When my Maternity Leave start date finally arrived back in December 2014 I was ready; Painful SPD making walking hard, a rapidly growing bump and even more rapidly diminishing energy levels meant I just wanted to rest. On December 19th I was relived to wake-up knowing that I had no imminent commitments to worry about. But I was in no way blind to the hard work that was due to come a few weeks in to the New Year. What I didn’t know though was what to expect; What would that work be? How hard and tiring would I find it?
I’ll be honest from the start, it’s been harder than I thought it would be. And in ways I didn’t think it would be hard. The sleep deprivation in the early weeks was debilitating (In my mind I have buried away those memories but when I dig them out I struggle to believe it was just a couple of weeks) and made all the worse by the inevitable physical discomforts that are left post birth. My immune system was in tatters and I got ill but couldn’t rest; It gave me a very real reminder that my needs no longer came first.
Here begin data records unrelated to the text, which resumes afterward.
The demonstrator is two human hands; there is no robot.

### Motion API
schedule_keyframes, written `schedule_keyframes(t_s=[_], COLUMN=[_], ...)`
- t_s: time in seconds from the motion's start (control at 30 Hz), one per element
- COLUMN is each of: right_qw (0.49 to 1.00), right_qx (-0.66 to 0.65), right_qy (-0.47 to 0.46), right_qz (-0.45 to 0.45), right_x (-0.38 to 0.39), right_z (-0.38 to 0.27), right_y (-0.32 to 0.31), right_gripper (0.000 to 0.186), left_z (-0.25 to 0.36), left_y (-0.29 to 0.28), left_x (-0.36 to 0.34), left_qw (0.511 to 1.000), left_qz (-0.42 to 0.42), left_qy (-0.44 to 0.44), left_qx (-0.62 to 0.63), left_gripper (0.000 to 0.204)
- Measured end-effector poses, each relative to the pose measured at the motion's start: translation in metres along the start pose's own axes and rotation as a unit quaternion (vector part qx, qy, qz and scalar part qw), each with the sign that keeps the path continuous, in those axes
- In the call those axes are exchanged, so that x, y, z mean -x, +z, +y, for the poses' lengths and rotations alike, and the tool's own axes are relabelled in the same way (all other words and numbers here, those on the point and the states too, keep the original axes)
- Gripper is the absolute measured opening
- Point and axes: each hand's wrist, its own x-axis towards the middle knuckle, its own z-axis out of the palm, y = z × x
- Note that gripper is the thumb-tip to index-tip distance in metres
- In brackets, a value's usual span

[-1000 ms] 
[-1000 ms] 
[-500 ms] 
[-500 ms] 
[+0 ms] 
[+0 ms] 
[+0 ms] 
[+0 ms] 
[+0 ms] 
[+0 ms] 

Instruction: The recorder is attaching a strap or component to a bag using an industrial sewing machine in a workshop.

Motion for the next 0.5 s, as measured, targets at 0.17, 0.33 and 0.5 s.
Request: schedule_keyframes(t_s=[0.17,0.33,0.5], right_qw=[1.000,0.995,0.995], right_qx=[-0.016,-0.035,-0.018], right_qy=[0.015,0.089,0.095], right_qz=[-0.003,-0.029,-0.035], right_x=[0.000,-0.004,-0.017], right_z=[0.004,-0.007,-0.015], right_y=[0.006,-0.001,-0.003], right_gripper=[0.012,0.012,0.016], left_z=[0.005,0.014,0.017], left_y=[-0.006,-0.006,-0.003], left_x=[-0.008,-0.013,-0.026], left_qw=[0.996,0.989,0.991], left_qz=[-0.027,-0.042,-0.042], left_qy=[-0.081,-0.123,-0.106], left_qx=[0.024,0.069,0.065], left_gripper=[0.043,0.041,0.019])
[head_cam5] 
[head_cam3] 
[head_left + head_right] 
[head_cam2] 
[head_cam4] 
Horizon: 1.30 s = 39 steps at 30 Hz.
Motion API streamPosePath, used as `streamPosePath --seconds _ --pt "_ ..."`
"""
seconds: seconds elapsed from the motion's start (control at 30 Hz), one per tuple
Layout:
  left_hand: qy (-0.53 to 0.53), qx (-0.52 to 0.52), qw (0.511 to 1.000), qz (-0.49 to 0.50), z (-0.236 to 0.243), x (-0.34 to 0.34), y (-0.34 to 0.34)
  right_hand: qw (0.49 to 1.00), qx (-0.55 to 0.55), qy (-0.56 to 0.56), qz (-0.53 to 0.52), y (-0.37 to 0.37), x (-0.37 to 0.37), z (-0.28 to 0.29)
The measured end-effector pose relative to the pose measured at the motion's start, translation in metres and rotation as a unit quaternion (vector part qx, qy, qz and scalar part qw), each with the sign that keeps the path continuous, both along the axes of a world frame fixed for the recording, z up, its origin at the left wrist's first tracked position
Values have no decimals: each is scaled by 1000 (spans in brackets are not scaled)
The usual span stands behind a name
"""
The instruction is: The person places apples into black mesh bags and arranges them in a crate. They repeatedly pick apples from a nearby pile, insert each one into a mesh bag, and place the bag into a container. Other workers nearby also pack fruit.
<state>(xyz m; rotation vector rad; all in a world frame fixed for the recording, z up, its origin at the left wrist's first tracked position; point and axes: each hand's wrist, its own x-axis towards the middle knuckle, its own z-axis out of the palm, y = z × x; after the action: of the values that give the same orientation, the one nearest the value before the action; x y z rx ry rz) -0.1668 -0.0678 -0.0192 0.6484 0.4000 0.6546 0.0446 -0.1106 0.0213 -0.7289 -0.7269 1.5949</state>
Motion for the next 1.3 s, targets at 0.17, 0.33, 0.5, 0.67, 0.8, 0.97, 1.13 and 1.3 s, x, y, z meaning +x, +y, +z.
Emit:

As time passed, lack of sleep became something I adapted to, even if I didn’t thrive on it. But as I am still reminded eight months on, when one challenge is conquered another comes to quickly take it’s place. Or more likely they all just come at once like buses…followed by more buses…until it’s like the M25 during rush hour but entirely with buses. I had to quickly accept that my natural preferences of order and control were going to be tested. My previous comment about my needs no longer coming first applied to pretty much everything: eating, sleeping, showering, exercising, reading, chatting to friends, cleaning, blogging, being able to just have five minutes of peace to clear my head.
That said, if it were all bad I’d have been a crying mess rocking slowly in the corner from about April this year. Of course I’ve had a few rocking / crying moments (see above if you need a reminder as to why) but it’s also a privilege to be able to spend every day with my little girl, watching her subtle but continually develop and growth. It makes me so happy when she discovers some new skill and turns to me with a big grin on her face. It’s a pleasure to be able to sit and play with her after she’s woken from her nap without having to clock watch (except for those days when we are keeping to her hectic social calendar!). No matter how good or bad a given day is, it’s nice knowing that the occasional grin or cuddle will – if even only for a moment – make the day all good again.
Being a parent, and especially a full-time one, is essentially like being a servant; Sure most of us chose to go in to the profession willingly, but it doesn’t make it easy to accept that you are the whims, beck-and-call and mercy of someone else ALL THE TIME. I have certainly struggled with this but I also know that when it comes down to it, I don’t want to be apart from H yet. I want to know she is getting everything she needs, the care and attention she deserves and the right lessons; Right now I think, aside from Sam, the best person to do that for her is me. So for this short part of my life (because in reality a year isn’t actually that long) I know I want to try and make the adaptations and sacrifices necessary to do the best for her.
So if I were to know what I know now at the start of 2015, would I still take a year off? Yes, without a doubt. I’d probably just feel less guilty about laying-in and lazing about watching TV in my last few weeks of pregnancy though!